Now that Ace and Tim had taken over, the deliveryman was leaning against the back wall and using a pocket knife to trim his nails. "So how come you don't have a real alligator?" he asked. "You runnin' out of real ones down here?" He laughed at his own joke. "Too many handbags and shoes?"

Ace had to nearly push a woman aside as she leaned so far over to see inside the crate that she was in the way. "Kendrick Park is a bird sanctuary," he said, as if that explained everything.

When the man looked puzzled, Tim said quietly, "He doesn't like to put things in cages, but alligators draw crowds."

The man pondered that for a minute. "I see. So you thought that if you get a fake alligator you'll get tourists, but ol' Ivan here won't cry crocodile tears of loneliness. Right?" He was grinning at his little witticism.

When Ace didn't bother to answer, Tim said, "Exactly."

"You about through with your inspection, Mr. Birdman?" the deliveryman asked.

"The damage on the crate is on the bottom. To do a proper inspection, we're going to have to take it out and look at its belly."

"Just what my wife says to me every night," the man said under his breath to Tim, who turned red and choked on his laughter. At the moment his boss didn't look as though he was in the mood for jokes.

"Okay, Tim, get the tail. Careful. I don't want it hurt.
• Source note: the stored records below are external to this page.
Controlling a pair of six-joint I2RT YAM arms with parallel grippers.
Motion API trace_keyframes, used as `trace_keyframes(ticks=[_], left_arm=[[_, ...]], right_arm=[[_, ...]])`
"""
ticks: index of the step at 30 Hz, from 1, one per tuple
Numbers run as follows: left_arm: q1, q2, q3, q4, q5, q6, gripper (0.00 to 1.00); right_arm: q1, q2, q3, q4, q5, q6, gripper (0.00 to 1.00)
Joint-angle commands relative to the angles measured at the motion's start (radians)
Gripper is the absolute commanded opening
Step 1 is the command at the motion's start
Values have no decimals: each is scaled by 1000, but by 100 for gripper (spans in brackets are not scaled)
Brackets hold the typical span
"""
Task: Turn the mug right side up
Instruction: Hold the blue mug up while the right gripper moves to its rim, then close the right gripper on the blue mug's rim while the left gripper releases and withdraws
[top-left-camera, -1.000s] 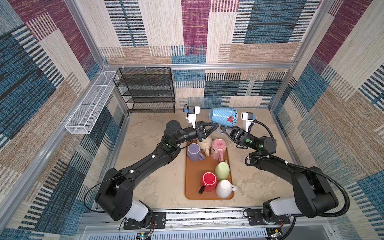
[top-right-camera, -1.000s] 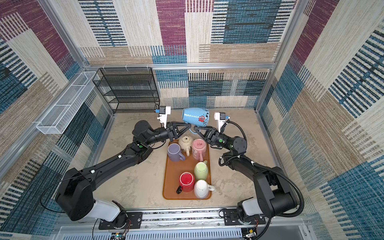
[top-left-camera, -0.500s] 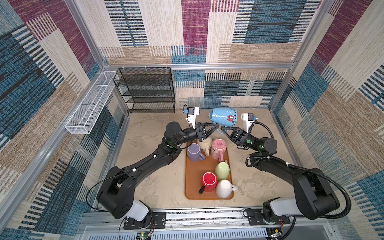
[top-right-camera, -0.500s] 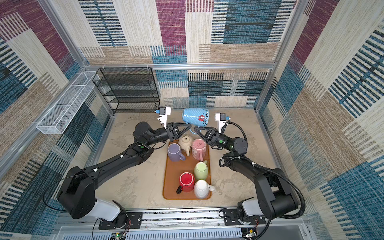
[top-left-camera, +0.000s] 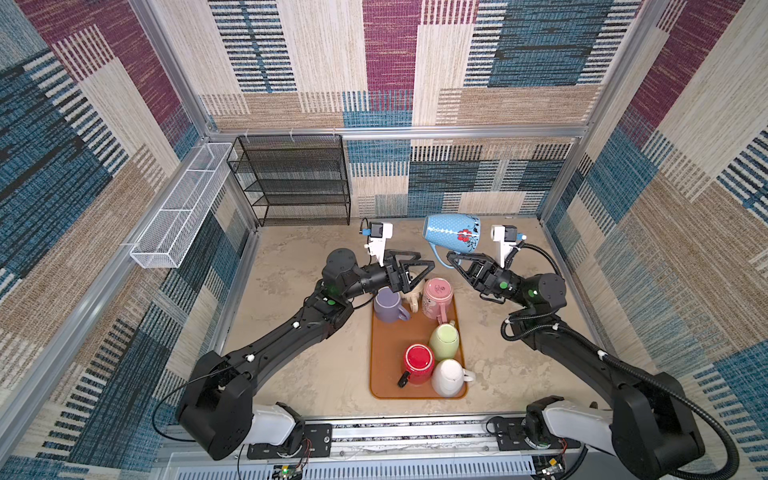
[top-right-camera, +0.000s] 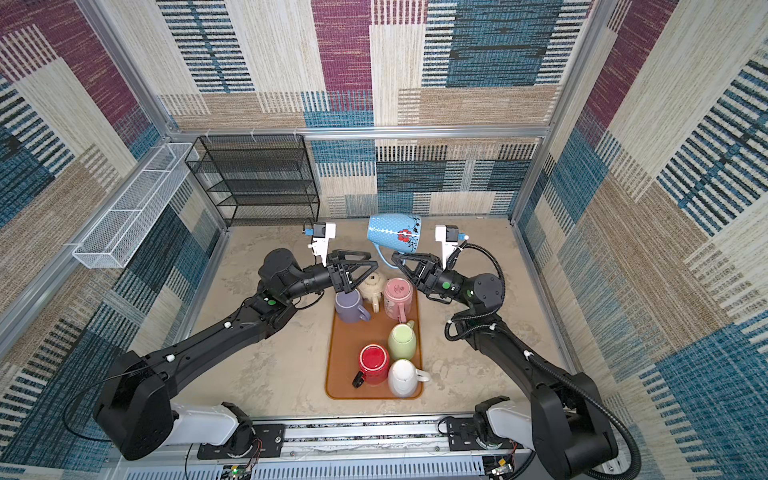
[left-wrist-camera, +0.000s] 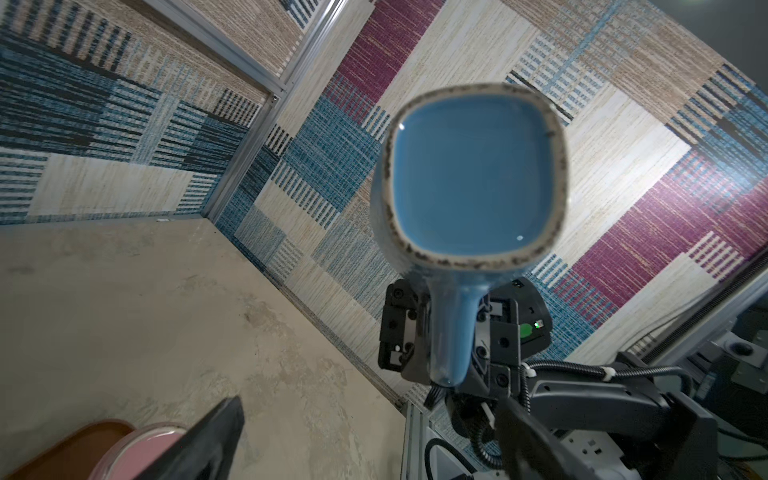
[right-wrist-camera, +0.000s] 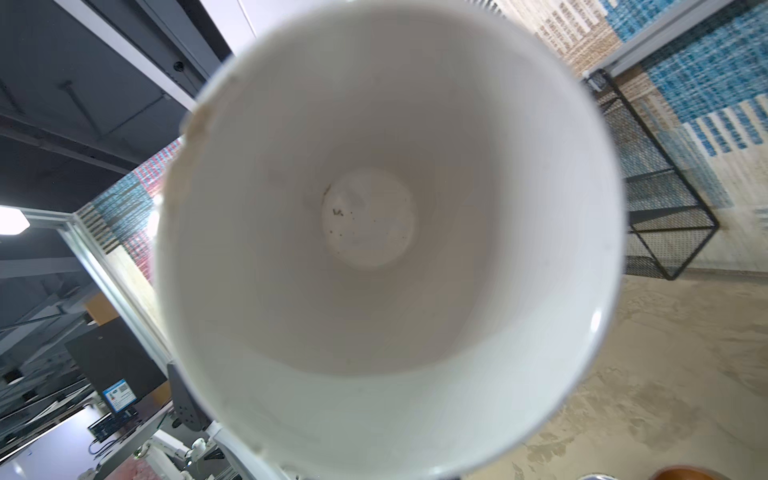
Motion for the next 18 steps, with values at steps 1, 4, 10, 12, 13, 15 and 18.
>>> trace_keyframes(ticks=[1, 4, 10, 12, 13, 15, 18], left_arm=[[3, -56, -22, -144, -113, 94, 100], [13, -124, -73, -202, -222, 113, 100], [76, -239, -98, -445, -359, 81, 100], [102, -261, -83, -539, -359, 87, 100], [111, -271, -69, -599, -368, 104, 100], [115, -284, -34, -724, -415, 152, 99], [116, -302, 11, -882, -509, 219, 100]], right_arm=[[-3, -64, 26, -237, 82, -122, 0], [-5, -113, 71, -443, 133, -200, 0], [-13, -193, 107, -711, 234, -311, 0], [-17, -206, 125, -788, 256, -344, 0], [-17, -207, 138, -827, 263, -362, 0], [-19, -207, 167, -908, 290, -408, 0], [-20, -197, 207, -1016, 327, -461, 0]])
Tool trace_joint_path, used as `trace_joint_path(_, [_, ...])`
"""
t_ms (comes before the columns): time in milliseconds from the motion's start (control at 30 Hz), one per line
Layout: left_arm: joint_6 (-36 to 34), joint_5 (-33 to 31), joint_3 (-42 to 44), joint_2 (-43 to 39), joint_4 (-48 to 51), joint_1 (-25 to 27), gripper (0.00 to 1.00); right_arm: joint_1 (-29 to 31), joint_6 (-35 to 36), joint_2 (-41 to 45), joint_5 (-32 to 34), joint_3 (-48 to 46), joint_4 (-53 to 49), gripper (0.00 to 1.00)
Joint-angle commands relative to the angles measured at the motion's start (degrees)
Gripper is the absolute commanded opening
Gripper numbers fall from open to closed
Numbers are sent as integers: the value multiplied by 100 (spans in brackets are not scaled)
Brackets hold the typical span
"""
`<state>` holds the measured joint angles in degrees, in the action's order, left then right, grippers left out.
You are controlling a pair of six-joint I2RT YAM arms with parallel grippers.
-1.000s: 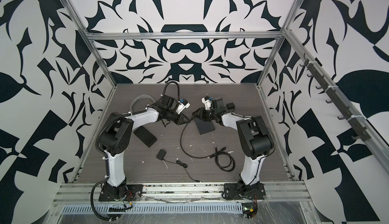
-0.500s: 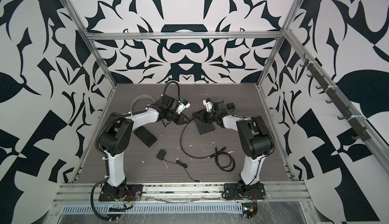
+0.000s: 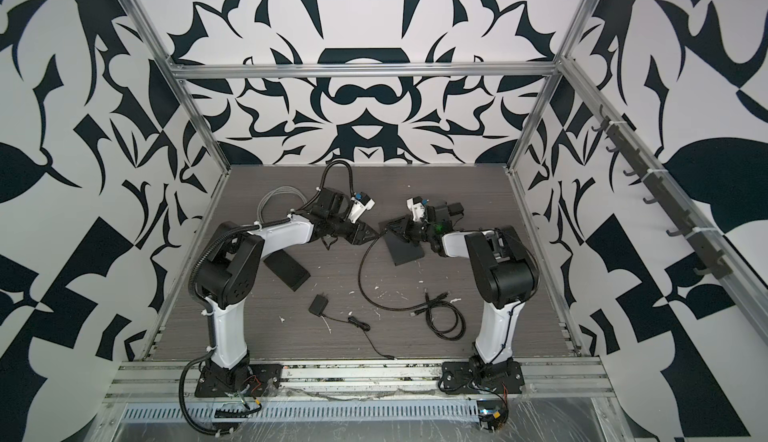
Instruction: Insert the plug into the switch port
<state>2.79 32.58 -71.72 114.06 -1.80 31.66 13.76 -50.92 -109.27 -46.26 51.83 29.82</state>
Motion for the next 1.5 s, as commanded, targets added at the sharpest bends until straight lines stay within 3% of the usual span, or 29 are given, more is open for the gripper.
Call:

Okay," Ace said a moment later as he looked at the huge alligator replica stretched out full length on the floor. "It looks undamaged."

"So you want to sign this now, so I can go get something to eat?"

"All right," Ace said, stretching out his hand; then he took a deep breath before he signed the paper saying the terrifically expensive replica was now his responsibility. For a moment he glanced up at the plane passengers that were now surrounding them. They were silent, tired after their flight from New York, or maybe they were just awed at seeing what they had hoped to see on their trip to Florida. Whatever, they were just standing there watching this free show while suitcases went unnoticed, round and round on the carousel.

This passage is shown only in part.